Brevets made in China
A l’heure où les produits contrefaits chinois sont omniprésents sur notre territoire se pose inévitablement la question de la cohérence de la présence de la Chine au sein de la convention de Paris sur la protection de la propriété intellectuelle ainsi qu’au sein de l’organisation mondiale de la propriété intellectuelle.
Mais il convient d’observer que paradoxalement à ce phénomène, la Chine est également le pays qui dépose actuellement le plus de demande de brevets et contrairement à ce que l’on pourrait supposer, le droit des brevets chinois n’est pas tellement différent du notre.
- La situation actuelle
Depuis 1995 le nombre de dépôts de brevets en Chine a presque triplé. En 2012 on comptait 2,35 millions de demandes. Contrairement à l’époque où les chinois se contentaient de reproduire des produits déjà existant, aujourd’hui ils s’en inspirent mais apportent leurs propres touches de nouveauté et éléments permettant de les distinguer pour pouvoir ensuite obtenir leur propre brevet et/ou marque. Egalement, les entreprises investissent de plus en plus en recherche-développement pour innover à leur tour et miser sur la qualité. L’industrie chinoise comprend désormais qu’il faut développer ses propres produits et progresser en termes de normes de sécurité plutôt que de contrefaire car sinon les clients ne reviennent pas.
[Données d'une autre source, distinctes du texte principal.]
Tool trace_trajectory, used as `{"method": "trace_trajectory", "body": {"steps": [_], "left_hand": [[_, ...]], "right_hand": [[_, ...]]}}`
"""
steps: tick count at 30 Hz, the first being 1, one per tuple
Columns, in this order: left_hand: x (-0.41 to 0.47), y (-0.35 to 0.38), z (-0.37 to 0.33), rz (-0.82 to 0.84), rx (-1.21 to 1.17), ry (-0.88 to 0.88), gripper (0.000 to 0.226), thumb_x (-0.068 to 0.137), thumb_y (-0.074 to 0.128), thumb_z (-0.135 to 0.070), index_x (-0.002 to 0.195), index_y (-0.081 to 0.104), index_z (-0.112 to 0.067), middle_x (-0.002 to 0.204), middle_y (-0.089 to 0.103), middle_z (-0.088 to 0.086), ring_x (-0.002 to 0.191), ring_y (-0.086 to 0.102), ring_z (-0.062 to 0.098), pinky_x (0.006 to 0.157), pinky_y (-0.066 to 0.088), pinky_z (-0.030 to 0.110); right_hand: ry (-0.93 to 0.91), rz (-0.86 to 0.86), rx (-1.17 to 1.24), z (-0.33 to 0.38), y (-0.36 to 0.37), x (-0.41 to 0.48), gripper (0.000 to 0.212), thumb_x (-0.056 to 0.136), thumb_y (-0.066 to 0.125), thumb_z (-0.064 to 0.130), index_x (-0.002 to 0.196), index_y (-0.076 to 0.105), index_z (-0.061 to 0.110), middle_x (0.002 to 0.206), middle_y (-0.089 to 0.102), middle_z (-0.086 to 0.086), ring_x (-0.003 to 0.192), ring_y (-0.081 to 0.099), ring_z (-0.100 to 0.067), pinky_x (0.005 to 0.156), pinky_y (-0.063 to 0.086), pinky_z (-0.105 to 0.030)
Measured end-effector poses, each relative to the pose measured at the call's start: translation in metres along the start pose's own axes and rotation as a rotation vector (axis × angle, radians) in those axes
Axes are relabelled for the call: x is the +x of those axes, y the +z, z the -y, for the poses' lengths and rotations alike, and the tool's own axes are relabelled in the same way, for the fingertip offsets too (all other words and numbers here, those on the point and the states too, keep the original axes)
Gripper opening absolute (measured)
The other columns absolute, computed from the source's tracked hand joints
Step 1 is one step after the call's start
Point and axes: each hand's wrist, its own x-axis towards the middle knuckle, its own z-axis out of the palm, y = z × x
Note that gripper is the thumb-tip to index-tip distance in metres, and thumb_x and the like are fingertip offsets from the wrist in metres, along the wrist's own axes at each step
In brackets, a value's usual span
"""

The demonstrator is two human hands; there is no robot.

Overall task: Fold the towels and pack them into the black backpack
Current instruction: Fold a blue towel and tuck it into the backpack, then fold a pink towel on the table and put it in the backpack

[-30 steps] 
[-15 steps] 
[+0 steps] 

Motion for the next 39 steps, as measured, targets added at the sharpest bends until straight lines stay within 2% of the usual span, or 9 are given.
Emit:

- Les conditions de brevetabilité
Concernant les conditions de brevetabilité en Chine, celles-ci sont très proches des nôtres puisque de la même façon sont requis les critères de nouveauté, d’inventivité et d’application industrielle. De plus on observe une volonté de se mettre en conformité avec les accords internationaux auxquels la Chine a adhéré à travers notamment la loi sur les brevets du 1er Octobre 2008. La grande réforme apportée par ce texte concerne la condition de nouveauté, puisque désormais il s’agit d’une condition de nouveauté absolue. C’est-à-dire que contrairement à la nouveauté qui s’apprécie au sein du pays dans lequel la demande de brevet a lieu, la nouveauté absolue s’apprécie à l’échelle mondiale : s’il existe une divulgation antérieure n’importe où dans le monde, celle-ci sera prise en compte et donc le brevet refusé pour défaut de nouveauté absolue. Ceci semble marquer une réelle volonté de lutter contre la contrefaçon, néanmoins entre théorie et pratique il existe un certain décalage.
- La répression de la contrefaçon en Chine
La victime d’une contrefaçon a trois voies d’actions : la voie administrative, la voie judiciaire civile et la voie judiciaire pénale. La voie administrative sera empruntée en cas de médiation entre les parties, tandis que dans les cas de contrefaçon plus graves où la victime souhaite obtenir réparation il faudra opter pour l’une des voies judiciaires.
Bien que la lutte contre la contrefaçon ait été présentée comme l’un des objectifs majeurs de la réforme du droit des brevets de 2008, en réalité les dispositions le démentent. Effectivement, au départ il était prévu de renforcer les pouvoirs des agents administratifs de la SIPO (office d’Etat de la propriété intellectuelle de la République populaire de Chine), or cette disposition n’a pas été adoptée dans le texte final. De la même façon les dommages intérêts à verser en cas de contrefaçon devaient être un multiple de la redevance de licence obligatoire, cela n’a pas non plus été retenu. De plus, un concept de forclusion par tolérance a été introduit dans cette loi. Ainsi le breveté ne pourra pas agir contre le contrefacteur s’il a laissé un délai de deux ans s’écouler sans agir.
On constate donc que malgré un effort de la Chine pour rapprocher son droit des brevets du notre, il y a encore du chemin à faire dans la lutte contre la contrefaçon qui demeure un terrain sensible.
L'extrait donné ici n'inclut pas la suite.